**Source material:**

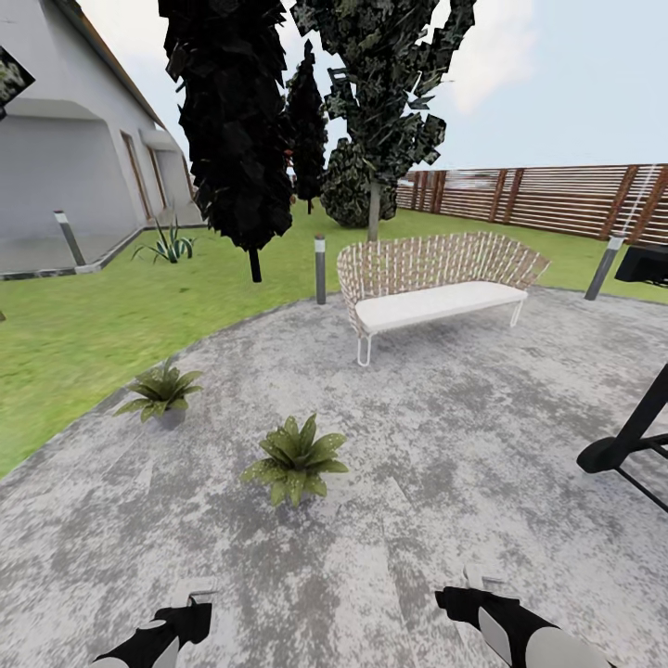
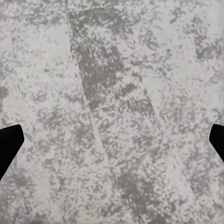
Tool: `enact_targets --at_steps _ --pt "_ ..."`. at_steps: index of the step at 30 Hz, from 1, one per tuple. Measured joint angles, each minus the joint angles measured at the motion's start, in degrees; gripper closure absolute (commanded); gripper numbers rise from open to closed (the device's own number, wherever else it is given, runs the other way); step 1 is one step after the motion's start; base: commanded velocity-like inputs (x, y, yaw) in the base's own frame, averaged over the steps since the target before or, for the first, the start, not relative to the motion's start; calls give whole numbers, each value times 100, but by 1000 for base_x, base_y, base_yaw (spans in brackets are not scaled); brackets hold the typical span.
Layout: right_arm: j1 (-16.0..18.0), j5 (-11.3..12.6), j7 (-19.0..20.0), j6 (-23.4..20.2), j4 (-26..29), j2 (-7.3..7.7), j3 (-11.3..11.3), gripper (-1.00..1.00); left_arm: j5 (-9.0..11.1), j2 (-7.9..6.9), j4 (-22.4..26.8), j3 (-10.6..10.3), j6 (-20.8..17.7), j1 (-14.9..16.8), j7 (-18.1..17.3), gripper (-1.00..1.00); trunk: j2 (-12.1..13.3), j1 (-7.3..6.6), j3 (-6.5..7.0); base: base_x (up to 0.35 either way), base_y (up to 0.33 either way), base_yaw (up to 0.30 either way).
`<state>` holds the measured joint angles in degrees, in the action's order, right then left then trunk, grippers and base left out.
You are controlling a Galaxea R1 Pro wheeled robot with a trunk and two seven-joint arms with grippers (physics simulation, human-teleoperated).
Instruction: Pick up the pesticide atomizer in the garden and spray insectifuge to fully cover both potted plants in the garden.
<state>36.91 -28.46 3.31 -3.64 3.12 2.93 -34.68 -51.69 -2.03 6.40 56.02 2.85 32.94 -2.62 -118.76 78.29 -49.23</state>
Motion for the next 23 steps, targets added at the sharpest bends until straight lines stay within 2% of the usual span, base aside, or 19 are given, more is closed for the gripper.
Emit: enact_targets --at_steps 10,23 --pt "0 0 0 1 0 -2 1 -100 -10 2 -353 0 20 -122 -2 100 0 0 1 0 0 0" --pt "0 0 0 1 0 -2 1 -100 -10 2 -387 -1 30 -123 -2 100 0 0 2 0 0 0"
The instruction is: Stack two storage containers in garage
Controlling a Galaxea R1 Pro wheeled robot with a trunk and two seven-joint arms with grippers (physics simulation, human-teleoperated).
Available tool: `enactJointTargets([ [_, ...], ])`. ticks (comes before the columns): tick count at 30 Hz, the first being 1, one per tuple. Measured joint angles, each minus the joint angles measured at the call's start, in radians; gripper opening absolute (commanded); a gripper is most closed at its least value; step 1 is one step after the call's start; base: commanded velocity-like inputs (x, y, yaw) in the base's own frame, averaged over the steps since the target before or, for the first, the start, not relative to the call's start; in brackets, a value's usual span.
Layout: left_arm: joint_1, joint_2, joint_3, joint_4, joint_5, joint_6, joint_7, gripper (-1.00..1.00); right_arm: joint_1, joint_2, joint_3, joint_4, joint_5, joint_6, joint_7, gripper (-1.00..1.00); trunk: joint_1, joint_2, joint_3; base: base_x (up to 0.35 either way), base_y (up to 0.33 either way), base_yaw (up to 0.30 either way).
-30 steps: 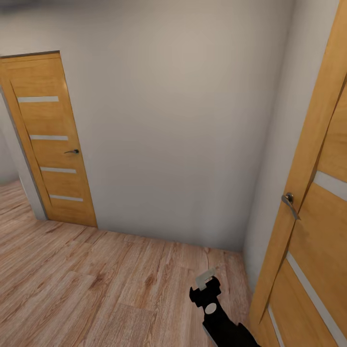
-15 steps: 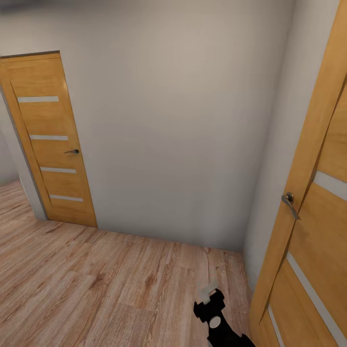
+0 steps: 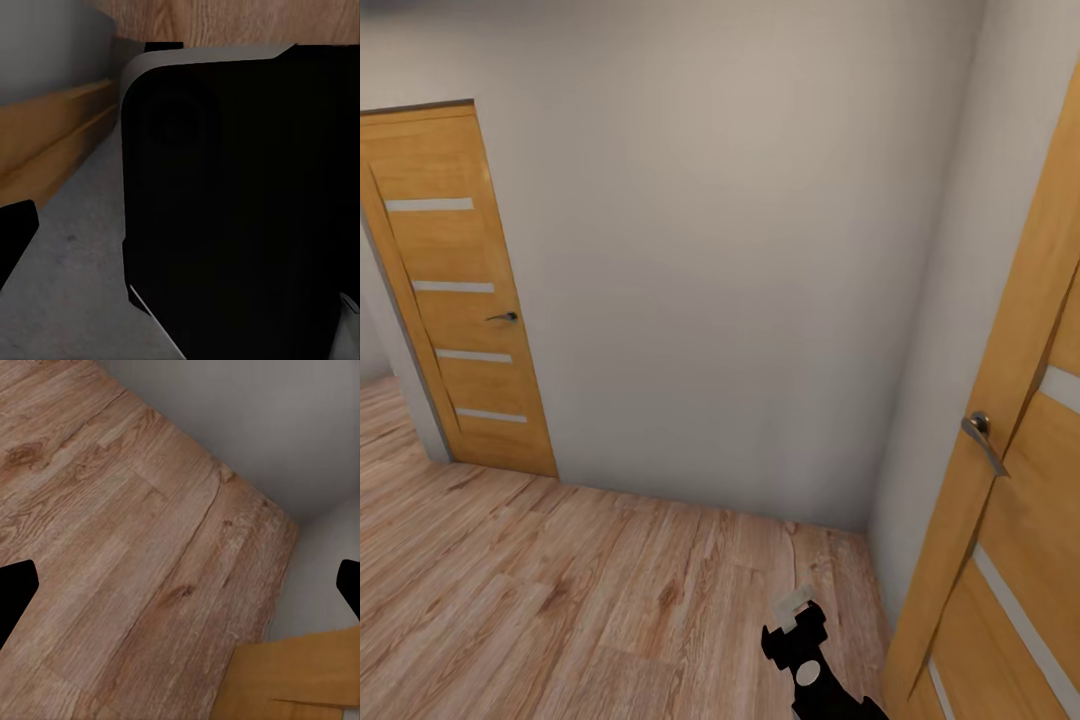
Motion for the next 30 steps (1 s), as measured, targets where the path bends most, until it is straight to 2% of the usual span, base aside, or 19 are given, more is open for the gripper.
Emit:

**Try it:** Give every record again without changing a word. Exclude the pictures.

**Reply:**
Tool: `enact_targets --at_steps _ --pt "_ ..."`. at_steps: index of the step at 30 Hz, from 1, one per tuple. Measured joint angles, each minus the joint angles measured at the motion's start, in degrees; gripper closure absolute (commanded); gripper numbers rise from open to closed (the device's own number, wherever else it is given, runs the other way); step 1 is one step after the motion's start; base: commanded velocity-like inputs (x, y, yaw) in the base's own frame, averaged over the steps since the target before or, for the first, the start, not relative to the motion's start; calls give whole numbers, each value times 100, but by 1000 for base_x, base_y, base_yaw (spans in brackets are not scaled); brackets hold the typical span.
Layout: right_arm: j1 (-16.0..18.0), j5 (-11.3..12.6), j7 (-19.0..20.0), j6 (-23.4..20.2), j4 (-26..29), j2 (-7.3..7.7), j3 (-11.3..11.3), gripper (-1.00..1.00); left_arm: j5 (-9.0..11.1), j2 (-7.9..6.9), j4 (-22.4..26.8), j3 (-10.6..10.3), j6 (-20.8..17.7), j1 (-14.9..16.8), j7 (-18.1..17.3), gripper (-1.00..1.00); trunk: j2 (-12.1..13.3), j1 (-7.3..6.6), j3 (-6.5..7.0); base: base_x (up to 0.35 either way), base_y (up to 0.33 either way), base_yaw (up to 0.30 either way).
`<state>` holds the measured joint angles in degrees, in the action's order, right then left then trunk, grippers and base left out.
You are controlling a Galaxea R1 Pro wheeled robot with a trunk and two seven-joint arms with grippers (physics simulation, human-teleoperated).
Instruction: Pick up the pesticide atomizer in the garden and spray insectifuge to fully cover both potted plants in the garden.
<state>36.91 -28.46 3.31 -3.64 3.12 2.93 -34.68 -51.69 -2.03 6.40 56.02 2.85 32.94 -2.62 -118.76 78.29 -49.23</state>
Motion for the next 23 steps, targets added at the sharpest bends until straight lines stay within 2% of the usual span, base aside, or 19 are given, more is closed for the gripper.
Emit: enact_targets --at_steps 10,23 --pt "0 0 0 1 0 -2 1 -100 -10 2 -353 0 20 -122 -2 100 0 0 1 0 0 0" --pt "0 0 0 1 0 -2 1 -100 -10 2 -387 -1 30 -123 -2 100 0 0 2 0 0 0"
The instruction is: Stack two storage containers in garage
Controlling a Galaxea R1 Pro wheeled robot with a trunk and two seven-joint arms with grippers (physics simulation, human-teleoperated).
Available tool: `enactJointTargets([ [_, ...], ])`. ticks (comes before the columns): tick count at 30 Hz, the first being 1, one per tuple. Measured joint angles, each minus the joint angles measured at the call's start, in radians; gripper opening absolute (commanded); a gripper is most closed at its least value; step 1 is one step after the call's start; base: commanded velocity-like inputs (x, y, yaw) in the base's own frame, averaged over the steps since the target before or, for the first, the start, not relative to the call's start; in brackets, a value's usual span.
Layout: left_arm: joint_1, joint_2, joint_3, joint_4, joint_5, joint_6, joint_7, gripper (-1.00..1.00); right_arm: joint_1, joint_2, joint_3, joint_4, joint_5, joint_6, joint_7, gripper (-1.00..1.00); trunk: joint_1, joint_2, joint_3; base: base_x (up to 0.35 either way), base_y (up to 0.33 either way), base_yaw (up to 0.30 either way).
-30 steps: 
-15 steps: 
+0 steps: 
Motion for the next 30 steps (1 s), as measured, targets where the path bends most, until it is straight to 2% of the usual span, base aside, or 19 are given, more is open for the gripper.
Emit:

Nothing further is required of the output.